Problem to solve =
Which lines of the records contain the word "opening"? Show each of them.

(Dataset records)
_ _ _ _ _
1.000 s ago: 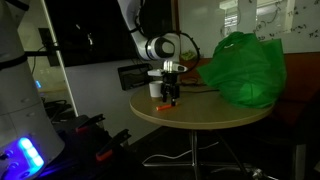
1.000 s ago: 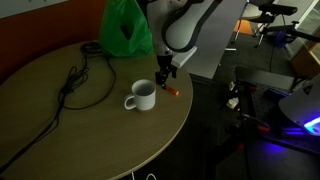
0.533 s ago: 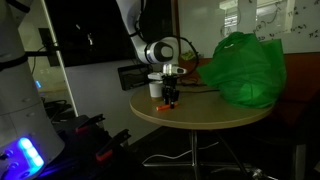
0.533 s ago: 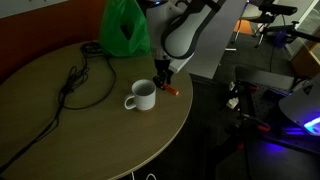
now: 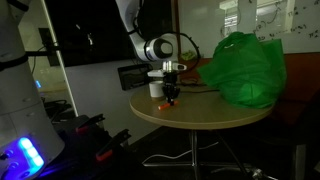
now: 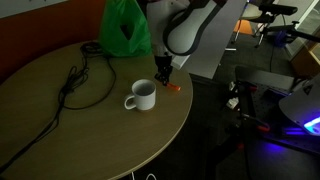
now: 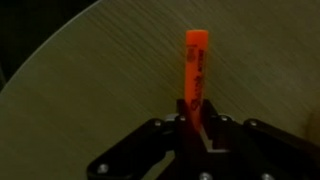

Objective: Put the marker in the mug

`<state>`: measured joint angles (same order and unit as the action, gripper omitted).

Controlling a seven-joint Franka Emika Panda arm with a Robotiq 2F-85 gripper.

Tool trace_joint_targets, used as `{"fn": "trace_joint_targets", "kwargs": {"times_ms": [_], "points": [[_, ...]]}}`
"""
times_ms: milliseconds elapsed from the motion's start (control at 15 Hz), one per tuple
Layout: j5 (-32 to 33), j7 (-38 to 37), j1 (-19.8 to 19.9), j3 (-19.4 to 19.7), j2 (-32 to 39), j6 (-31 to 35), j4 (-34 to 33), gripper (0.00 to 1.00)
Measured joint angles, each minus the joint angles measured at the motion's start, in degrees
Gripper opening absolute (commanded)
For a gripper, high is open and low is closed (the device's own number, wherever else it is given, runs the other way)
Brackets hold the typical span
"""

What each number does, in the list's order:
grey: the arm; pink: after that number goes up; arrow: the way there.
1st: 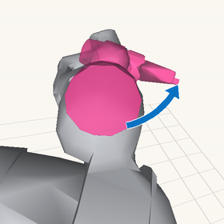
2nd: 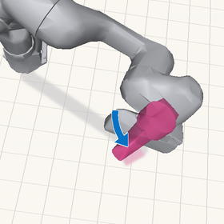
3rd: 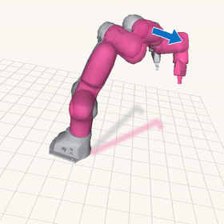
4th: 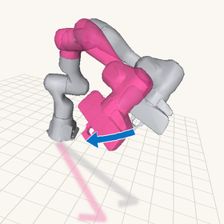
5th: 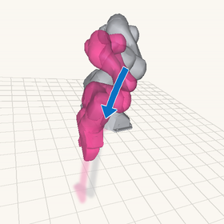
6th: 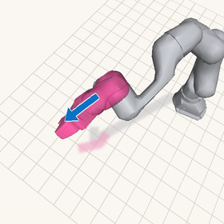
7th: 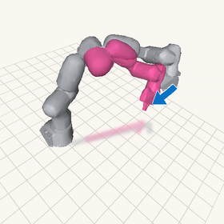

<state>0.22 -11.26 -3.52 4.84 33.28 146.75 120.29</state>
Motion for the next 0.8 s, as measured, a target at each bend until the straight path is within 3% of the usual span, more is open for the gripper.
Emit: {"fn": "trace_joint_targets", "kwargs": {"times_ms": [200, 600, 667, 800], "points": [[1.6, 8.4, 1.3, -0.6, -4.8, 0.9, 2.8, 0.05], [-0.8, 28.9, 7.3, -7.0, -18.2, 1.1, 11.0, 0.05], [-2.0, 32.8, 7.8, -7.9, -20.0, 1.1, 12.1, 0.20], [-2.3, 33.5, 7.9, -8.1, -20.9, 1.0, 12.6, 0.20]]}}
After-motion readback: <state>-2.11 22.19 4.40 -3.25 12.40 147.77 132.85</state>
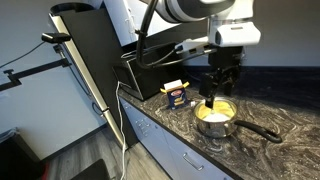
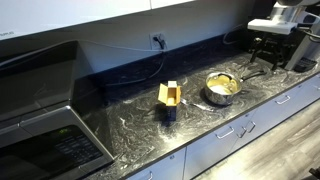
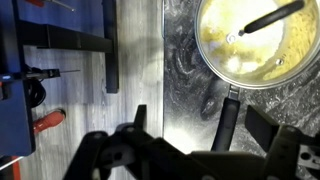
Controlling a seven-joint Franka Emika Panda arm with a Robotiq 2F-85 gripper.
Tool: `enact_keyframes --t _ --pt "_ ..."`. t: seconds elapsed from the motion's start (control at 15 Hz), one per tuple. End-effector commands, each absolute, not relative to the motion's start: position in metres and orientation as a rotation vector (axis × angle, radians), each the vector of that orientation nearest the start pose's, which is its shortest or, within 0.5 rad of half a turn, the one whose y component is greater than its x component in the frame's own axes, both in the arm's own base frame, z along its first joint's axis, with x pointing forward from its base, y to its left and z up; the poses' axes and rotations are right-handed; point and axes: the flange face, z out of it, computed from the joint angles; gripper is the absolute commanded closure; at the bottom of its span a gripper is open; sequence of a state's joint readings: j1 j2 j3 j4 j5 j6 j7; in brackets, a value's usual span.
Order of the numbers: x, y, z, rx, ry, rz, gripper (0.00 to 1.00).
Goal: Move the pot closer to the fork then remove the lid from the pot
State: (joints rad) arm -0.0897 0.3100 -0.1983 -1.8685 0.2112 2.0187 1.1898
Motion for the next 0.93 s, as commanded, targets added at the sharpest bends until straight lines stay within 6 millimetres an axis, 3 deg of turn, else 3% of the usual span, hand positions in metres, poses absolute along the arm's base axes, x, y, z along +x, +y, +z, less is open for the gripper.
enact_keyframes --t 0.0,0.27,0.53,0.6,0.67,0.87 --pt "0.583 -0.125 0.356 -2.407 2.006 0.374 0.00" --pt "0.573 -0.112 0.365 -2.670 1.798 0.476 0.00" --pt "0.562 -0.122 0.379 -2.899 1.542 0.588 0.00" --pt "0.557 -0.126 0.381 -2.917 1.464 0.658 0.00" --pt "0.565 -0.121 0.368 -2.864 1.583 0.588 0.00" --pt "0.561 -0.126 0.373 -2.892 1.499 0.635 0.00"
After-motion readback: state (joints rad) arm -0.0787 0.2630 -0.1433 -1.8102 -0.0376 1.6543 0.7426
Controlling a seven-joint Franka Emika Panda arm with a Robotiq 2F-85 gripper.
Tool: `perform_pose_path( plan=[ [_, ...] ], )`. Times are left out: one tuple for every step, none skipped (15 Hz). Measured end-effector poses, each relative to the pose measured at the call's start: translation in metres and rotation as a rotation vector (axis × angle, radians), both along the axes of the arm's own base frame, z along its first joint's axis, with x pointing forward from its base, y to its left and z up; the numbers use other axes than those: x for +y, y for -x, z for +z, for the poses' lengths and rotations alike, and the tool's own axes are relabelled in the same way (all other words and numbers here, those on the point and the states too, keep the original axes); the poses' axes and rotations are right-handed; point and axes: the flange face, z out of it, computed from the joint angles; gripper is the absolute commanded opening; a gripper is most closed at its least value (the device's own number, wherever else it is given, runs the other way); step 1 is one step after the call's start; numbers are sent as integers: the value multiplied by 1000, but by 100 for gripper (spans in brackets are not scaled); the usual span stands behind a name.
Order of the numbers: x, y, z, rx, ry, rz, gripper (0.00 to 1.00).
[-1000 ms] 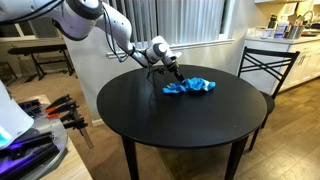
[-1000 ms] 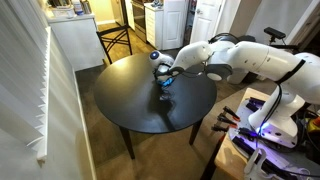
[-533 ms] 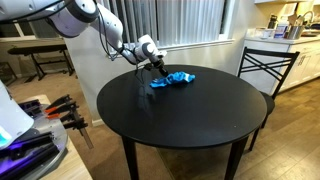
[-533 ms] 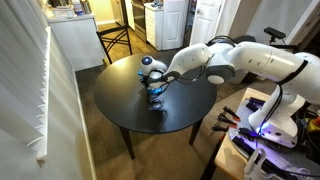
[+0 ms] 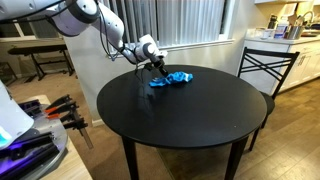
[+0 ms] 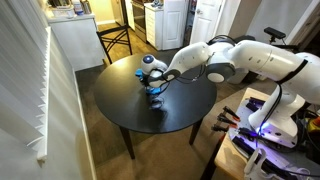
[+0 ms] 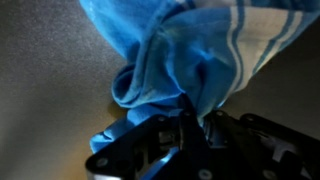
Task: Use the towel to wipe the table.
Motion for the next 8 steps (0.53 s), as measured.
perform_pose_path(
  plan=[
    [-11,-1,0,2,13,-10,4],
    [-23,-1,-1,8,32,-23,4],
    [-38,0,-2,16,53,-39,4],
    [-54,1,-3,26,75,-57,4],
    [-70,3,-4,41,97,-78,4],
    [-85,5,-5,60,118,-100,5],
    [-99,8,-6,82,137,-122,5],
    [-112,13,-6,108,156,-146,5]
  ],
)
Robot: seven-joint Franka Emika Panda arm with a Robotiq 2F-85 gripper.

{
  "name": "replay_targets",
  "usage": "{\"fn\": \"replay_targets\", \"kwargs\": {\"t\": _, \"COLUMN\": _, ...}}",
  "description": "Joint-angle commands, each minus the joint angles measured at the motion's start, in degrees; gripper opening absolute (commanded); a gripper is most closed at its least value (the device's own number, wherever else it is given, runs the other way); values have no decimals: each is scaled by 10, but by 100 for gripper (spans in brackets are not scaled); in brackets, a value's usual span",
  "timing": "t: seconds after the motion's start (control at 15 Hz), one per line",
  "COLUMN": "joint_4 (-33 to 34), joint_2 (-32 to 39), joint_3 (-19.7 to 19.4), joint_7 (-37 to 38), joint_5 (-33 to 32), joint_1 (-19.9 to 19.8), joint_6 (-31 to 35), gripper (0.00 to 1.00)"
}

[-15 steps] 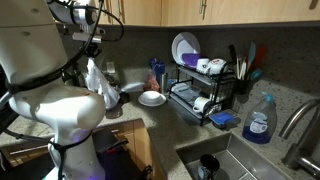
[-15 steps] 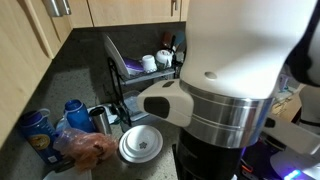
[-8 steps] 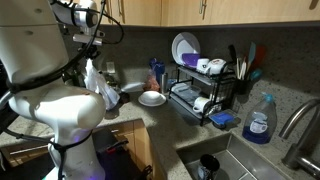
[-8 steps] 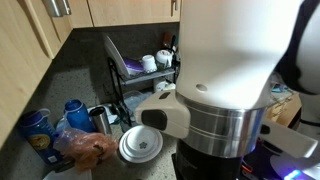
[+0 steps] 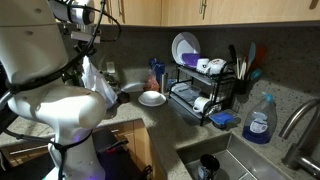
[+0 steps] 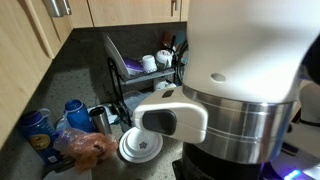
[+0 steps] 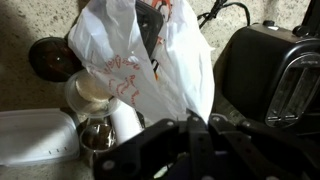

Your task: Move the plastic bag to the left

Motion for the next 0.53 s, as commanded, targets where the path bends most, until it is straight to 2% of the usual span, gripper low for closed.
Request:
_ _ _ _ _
The completed task =
Gripper opening absolute (commanded)
Tool: `perform_pose_path( plan=[ [_, ...] ], )`. Times are left out: one tuple for every step, none skipped (15 Hz). Measured end-effector poses, each relative to the pose measured at the call's start: translation in metres and rotation as a rotation vector (axis × angle, radians), both along the axes of the arm's own base frame, z along its first joint's axis, with x pointing forward from its base, y to its left and z up; the numbers use other axes than those: x for +y, y for -x, z for +z, for the poses' lengths and rotations alike, and the tool's own axes are relabelled in the same way (all other words and numbers here, those on the point and the states too, keep the original axes); the poses' axes and rotations are right-handed; point and axes: the flange face, z out of it, computed from the joint angles; gripper is the absolute commanded opening; a gripper is most closed at its least value (the device's own number, wherever else it is given, runs the other way); step 1 is one step after the call's start; numbers are sent as integers: the value multiplied by 1000, but by 100 for gripper (spans in brackets are not scaled); the usual span stands behind a name.
  "description": "Joint-angle commands, each minus the joint angles measured at the motion's start, in degrees; gripper opening absolute (commanded); a gripper is most closed at its least value (the device's own number, wherever else it is given, runs the other way); values have no decimals: each is scaled by 10, but by 100 for gripper (spans in brackets are not scaled); in brackets, a value's usual span",

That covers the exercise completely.